Work to complete: Please print the entries below exactly, from the line with "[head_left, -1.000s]" through the line with "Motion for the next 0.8", including both of those lines and leaving out all others.

Recorded data:
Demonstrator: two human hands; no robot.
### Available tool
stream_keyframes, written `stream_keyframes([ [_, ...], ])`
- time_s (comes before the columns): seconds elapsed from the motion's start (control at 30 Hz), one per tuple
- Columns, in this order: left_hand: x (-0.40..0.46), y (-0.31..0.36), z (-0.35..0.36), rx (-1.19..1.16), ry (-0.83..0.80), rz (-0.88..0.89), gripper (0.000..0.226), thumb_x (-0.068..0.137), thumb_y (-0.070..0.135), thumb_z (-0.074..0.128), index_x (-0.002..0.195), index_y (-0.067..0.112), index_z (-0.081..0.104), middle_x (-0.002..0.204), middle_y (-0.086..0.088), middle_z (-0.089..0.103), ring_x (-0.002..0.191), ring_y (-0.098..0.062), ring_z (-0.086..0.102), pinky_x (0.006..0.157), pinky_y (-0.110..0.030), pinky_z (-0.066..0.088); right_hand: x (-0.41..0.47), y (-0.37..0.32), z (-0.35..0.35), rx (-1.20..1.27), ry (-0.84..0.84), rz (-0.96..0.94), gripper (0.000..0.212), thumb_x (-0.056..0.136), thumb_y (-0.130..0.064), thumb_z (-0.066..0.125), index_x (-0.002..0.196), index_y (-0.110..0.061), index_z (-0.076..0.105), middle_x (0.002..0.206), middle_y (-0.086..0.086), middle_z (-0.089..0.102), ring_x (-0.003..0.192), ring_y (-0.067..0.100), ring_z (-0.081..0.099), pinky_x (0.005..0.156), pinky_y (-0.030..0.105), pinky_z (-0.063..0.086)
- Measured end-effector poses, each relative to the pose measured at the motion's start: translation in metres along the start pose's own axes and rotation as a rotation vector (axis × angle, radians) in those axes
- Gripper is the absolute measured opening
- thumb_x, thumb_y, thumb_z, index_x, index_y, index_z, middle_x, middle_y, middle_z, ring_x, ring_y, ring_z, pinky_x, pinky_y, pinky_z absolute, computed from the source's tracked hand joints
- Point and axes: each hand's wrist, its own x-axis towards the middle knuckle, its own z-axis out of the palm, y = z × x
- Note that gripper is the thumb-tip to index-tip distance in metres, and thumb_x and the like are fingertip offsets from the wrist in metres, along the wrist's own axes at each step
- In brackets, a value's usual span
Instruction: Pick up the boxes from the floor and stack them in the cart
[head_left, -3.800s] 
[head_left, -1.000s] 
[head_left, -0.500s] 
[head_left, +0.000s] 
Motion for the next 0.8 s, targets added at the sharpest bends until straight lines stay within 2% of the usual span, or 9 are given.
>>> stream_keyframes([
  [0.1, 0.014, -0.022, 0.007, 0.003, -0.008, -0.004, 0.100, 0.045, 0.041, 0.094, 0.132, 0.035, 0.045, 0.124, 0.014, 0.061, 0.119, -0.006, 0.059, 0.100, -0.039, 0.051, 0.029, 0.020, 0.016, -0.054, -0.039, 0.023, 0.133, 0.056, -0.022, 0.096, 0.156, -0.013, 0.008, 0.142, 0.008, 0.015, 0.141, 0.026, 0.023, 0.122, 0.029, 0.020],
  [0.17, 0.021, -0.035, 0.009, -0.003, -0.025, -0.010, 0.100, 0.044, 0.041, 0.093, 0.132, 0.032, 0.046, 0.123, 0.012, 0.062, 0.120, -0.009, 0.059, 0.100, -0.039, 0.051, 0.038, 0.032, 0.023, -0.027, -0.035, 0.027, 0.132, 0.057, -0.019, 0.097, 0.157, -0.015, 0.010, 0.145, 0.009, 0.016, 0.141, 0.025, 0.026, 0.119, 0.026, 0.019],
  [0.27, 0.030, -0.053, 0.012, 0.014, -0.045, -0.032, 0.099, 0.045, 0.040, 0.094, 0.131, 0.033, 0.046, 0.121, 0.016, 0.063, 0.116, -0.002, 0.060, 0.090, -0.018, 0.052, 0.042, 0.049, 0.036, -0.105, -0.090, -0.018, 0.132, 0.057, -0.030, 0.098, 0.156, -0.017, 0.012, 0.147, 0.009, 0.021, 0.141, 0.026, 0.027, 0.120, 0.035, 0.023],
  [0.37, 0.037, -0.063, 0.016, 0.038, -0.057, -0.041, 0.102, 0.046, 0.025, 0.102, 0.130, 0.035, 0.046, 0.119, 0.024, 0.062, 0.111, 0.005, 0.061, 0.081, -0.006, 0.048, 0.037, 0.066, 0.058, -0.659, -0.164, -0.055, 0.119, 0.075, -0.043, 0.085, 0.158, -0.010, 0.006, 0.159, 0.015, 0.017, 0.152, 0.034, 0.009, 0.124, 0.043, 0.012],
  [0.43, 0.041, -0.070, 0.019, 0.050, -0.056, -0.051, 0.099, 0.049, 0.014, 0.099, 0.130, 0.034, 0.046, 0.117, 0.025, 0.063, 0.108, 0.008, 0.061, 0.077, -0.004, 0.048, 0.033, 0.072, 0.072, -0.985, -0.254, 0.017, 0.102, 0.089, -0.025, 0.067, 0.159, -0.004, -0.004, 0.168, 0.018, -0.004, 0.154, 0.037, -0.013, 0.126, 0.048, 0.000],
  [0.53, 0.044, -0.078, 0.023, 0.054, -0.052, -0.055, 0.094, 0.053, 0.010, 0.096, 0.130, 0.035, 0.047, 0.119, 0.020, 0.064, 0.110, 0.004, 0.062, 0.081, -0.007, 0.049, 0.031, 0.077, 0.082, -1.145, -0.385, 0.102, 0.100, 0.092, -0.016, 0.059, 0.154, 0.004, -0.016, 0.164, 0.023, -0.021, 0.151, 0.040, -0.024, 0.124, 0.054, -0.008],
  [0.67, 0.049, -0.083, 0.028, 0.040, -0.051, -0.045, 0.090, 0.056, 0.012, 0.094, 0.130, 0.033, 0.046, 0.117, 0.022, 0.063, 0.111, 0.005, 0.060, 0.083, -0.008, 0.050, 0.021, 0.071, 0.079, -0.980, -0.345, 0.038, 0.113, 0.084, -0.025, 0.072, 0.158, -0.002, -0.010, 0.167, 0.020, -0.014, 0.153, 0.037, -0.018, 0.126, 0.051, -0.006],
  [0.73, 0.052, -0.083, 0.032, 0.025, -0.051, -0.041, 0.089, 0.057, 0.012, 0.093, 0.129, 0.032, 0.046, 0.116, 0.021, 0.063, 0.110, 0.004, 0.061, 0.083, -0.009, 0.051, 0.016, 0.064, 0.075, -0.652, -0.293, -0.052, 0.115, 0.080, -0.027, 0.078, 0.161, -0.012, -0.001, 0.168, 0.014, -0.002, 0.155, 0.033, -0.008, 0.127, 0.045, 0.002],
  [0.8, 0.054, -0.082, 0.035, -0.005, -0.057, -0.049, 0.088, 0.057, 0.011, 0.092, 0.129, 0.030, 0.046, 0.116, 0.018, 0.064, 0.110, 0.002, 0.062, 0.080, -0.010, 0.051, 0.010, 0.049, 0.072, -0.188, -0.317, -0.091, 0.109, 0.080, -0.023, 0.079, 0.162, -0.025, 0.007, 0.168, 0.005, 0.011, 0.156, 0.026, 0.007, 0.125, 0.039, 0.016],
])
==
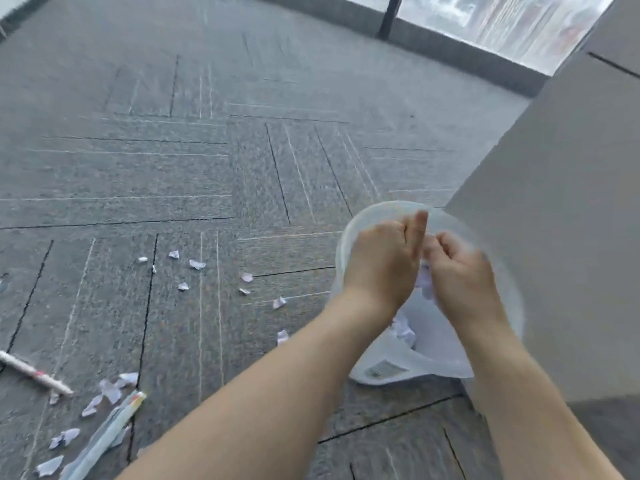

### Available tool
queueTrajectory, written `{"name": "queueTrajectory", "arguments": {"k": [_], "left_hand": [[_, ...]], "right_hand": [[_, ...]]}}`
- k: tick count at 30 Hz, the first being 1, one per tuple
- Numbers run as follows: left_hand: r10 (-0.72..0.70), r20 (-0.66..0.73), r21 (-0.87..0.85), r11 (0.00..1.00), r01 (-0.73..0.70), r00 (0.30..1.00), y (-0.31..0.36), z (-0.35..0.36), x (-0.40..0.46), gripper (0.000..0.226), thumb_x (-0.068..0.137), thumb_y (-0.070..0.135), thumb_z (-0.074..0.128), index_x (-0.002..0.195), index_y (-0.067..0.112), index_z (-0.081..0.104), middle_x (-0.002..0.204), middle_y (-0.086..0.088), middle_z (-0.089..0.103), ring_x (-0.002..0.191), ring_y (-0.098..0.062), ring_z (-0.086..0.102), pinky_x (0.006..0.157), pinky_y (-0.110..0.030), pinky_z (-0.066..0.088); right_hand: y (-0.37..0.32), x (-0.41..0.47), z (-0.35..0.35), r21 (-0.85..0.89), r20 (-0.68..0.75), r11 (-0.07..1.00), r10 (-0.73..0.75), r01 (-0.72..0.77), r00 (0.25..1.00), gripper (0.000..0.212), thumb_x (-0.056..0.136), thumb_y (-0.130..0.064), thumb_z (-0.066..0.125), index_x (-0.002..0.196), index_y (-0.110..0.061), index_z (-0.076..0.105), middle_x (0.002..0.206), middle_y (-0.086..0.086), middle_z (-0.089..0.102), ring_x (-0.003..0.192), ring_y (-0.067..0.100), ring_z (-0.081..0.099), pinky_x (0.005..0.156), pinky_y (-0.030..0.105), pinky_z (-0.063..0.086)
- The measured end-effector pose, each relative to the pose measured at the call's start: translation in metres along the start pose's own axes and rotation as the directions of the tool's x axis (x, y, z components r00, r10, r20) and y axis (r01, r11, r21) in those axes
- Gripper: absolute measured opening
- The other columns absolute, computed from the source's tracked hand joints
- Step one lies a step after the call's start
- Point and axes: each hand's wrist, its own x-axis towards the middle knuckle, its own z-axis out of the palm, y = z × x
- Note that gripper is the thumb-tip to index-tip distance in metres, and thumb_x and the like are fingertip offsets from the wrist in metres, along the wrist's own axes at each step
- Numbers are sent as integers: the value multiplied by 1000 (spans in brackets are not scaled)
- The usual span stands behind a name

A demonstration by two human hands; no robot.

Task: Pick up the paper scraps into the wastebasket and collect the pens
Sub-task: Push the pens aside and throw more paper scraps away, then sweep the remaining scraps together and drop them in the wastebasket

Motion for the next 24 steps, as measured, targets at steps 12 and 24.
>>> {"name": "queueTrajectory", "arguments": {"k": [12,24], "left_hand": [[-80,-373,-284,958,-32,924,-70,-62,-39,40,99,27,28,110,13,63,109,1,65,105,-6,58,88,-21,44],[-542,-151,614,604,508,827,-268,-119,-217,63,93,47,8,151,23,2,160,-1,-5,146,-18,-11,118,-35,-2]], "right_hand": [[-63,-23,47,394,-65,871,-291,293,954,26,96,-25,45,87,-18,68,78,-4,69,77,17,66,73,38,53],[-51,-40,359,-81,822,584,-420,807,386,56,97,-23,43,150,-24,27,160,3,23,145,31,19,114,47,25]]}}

Finished exercise:
[head_left, -1.000s] 
[head_left, -0.500s] 
[head_left, +0.000s] 
Motion for the next 0.8 s, targets added at the sharpest bends until straight lines stay within 2% of the usual span, or 9 are given.

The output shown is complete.